■ How to complete this task ■
Where the data below begins, start retyping exactly, and end on the line with "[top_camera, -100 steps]", which is included; no picture goes in.

-=-=-

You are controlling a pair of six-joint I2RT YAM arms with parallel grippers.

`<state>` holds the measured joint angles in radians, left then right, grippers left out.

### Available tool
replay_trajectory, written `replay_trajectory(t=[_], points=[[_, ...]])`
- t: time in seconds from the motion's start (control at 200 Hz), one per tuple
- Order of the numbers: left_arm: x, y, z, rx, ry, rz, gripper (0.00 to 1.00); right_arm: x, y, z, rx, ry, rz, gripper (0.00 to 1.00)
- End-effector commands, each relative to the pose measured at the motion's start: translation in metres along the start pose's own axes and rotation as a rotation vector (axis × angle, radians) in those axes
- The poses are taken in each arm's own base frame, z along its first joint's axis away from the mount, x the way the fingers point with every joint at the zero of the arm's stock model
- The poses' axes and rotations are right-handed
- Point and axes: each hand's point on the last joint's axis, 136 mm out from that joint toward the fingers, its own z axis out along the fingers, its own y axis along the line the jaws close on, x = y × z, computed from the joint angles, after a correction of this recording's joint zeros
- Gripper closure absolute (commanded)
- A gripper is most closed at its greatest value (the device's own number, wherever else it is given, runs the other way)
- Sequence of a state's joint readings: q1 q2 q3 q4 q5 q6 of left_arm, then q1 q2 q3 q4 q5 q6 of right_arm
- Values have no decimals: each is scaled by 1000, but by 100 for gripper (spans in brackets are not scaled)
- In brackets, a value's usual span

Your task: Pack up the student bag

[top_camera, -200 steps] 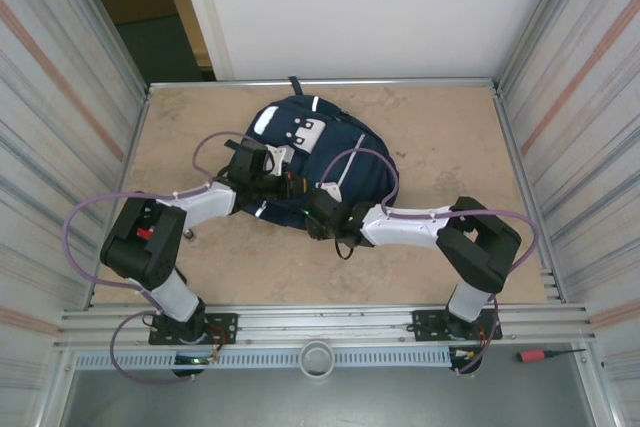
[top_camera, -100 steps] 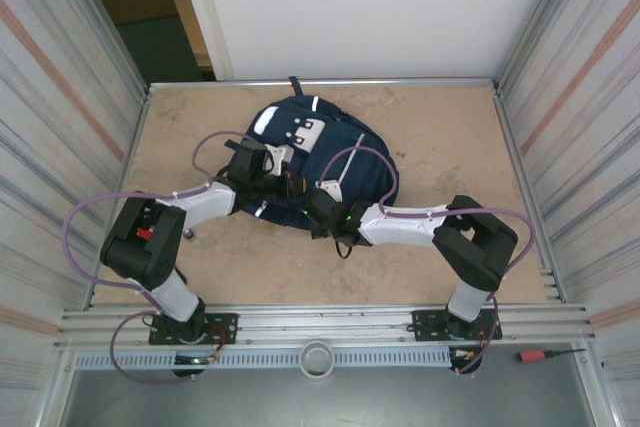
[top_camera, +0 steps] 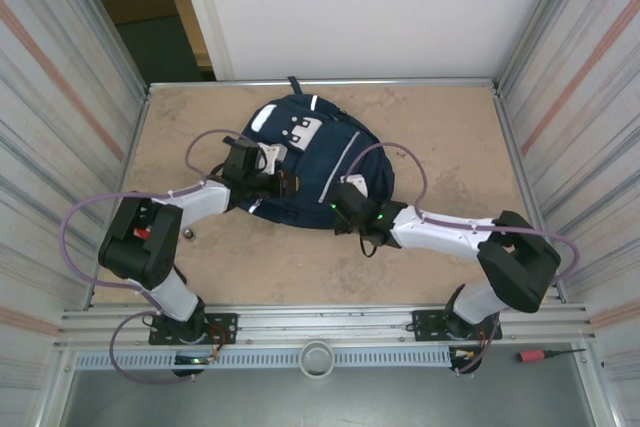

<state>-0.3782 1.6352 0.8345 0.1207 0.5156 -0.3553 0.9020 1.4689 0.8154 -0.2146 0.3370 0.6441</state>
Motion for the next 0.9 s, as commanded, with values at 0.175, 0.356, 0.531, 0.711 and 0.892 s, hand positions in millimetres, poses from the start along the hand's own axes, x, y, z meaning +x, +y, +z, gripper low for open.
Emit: replay_trajectory(t=[0.175,0.356,0.531,0.711,0.892], points=[[2,28,-15,-125,7,2,100,-10,-26,-15,-51,-1,-17,100],[-11,3,-31,-108,-50,87,67,-14,-22,-14,-157,17,16,100],[-23,-29,-53,-146,-133,256,51,-14,-23,-11,-191,38,18,100],[-11,-77,-43,-168,-122,611,42,-18,-25,-13,-249,35,51,100],[14,-108,-13,-213,-57,994,33,-22,-28,-16,-301,36,90,100]])
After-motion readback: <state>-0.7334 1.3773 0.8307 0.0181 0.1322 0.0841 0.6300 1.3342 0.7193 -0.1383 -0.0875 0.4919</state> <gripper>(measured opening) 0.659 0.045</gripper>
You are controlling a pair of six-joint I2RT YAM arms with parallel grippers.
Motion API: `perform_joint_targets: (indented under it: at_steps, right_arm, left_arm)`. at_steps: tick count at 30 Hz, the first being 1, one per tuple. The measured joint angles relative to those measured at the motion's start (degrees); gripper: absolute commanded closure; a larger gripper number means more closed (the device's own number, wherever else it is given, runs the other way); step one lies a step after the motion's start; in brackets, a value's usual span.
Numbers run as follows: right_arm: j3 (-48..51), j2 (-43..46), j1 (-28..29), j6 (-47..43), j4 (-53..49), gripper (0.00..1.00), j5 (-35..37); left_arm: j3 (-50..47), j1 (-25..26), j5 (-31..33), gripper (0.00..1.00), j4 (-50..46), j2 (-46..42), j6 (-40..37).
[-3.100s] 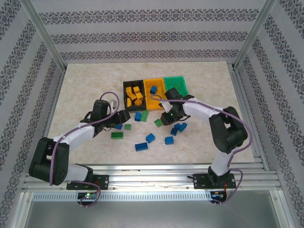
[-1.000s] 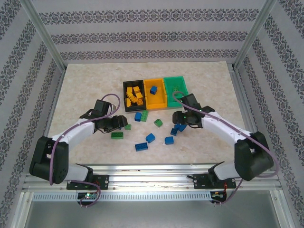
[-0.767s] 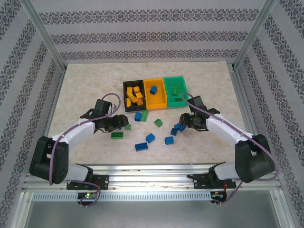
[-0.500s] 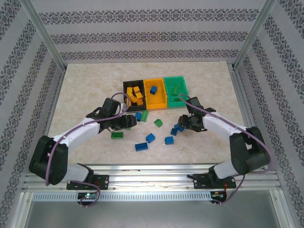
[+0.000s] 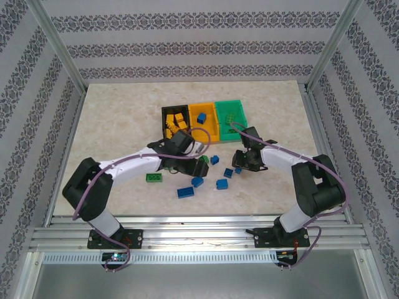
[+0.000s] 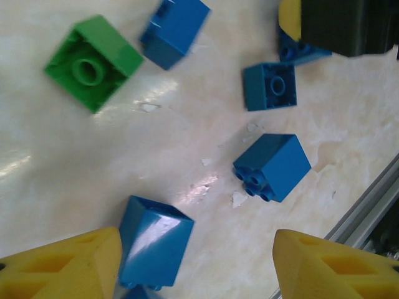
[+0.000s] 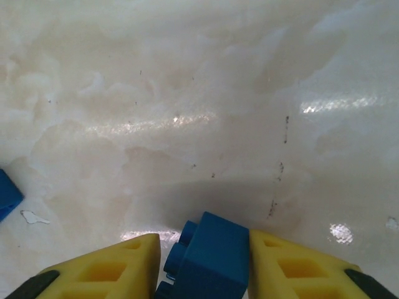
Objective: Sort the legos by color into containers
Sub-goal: Pick up the lego from the middle-right of the table, then pick up the lego from the middle-left of the table, then place the lego in the container.
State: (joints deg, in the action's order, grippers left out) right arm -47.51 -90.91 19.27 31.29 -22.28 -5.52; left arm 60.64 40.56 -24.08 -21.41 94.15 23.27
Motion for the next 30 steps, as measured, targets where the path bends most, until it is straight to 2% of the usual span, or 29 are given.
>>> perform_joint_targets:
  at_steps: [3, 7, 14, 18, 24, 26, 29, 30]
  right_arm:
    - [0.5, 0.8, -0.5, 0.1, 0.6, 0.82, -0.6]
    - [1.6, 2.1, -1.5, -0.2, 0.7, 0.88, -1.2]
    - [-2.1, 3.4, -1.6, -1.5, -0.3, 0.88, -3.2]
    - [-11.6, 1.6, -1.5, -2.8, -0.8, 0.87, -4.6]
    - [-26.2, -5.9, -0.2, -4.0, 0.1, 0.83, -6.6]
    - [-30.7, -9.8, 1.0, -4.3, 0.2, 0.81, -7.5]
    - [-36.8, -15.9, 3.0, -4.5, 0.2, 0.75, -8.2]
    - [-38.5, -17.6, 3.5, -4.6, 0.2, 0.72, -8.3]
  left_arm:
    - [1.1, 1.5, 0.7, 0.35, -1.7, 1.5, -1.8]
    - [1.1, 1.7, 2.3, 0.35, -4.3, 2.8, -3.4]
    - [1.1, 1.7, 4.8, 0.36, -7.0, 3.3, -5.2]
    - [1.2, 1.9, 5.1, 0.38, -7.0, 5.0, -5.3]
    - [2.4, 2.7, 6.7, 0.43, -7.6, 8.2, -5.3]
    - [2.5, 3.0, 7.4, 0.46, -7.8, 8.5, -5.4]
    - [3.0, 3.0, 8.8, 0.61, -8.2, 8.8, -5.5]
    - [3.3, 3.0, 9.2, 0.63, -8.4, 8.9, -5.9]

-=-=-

■ Output ■
You are controlling a pair of six-joint I2RT YAM arms with parallel grippers.

`<state>` holds the measured joint angles in radians, left then right, grippers left out.

### Available tool
replay_trajectory, written `replay_trajectory(t=[_], points=[[_, ...]])`
- t: time in seconds from the motion's start (control at 200 Hz), one per tuple
- Order of the numbers: left_arm: x, y, z, rx, ry, rz, gripper (0.00 to 1.00); right_arm: x, y, z, rx, ry, rz, gripper (0.00 to 1.00)
- End-effector commands, each relative to the pose measured at the motion's start: translation in metres along the start pose's own axes and rotation as a rotation vector (axis × angle, radians) in those axes
- The poses are taken in each arm's own base frame, z along its first joint's axis away from the mount, x the way the fingers point with every joint at the zero of the arm's stock model
- The poses' axes and rotations are right-handed
- Point and axes: each hand's point on the last joint's axis, 136 mm out from that joint toward the fingers, its own z axis out along the fingers, its own y axis along the line the jaws close on, x = y × z, computed from the joint angles, after a correction of this recording's joint zeros
- Gripper closure absolute (commanded)
- A gripper is most closed at its greatest value (the device's own number, wherever else it is given, runs the other way)
- Sequence of a state's joint readings: q1 q2 q3 q4 q5 q6 of left_arm, then q1 q2 q3 q4 q5 q6 of right_arm
- Values have no decimals: each is scaled by 1000, but by 100 for gripper (spans in brackets are not scaled)
- In brackets, a value's usual span

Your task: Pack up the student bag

[top_camera, -200 steps] 
[top_camera, -100 steps] 

The exercise requires nothing more.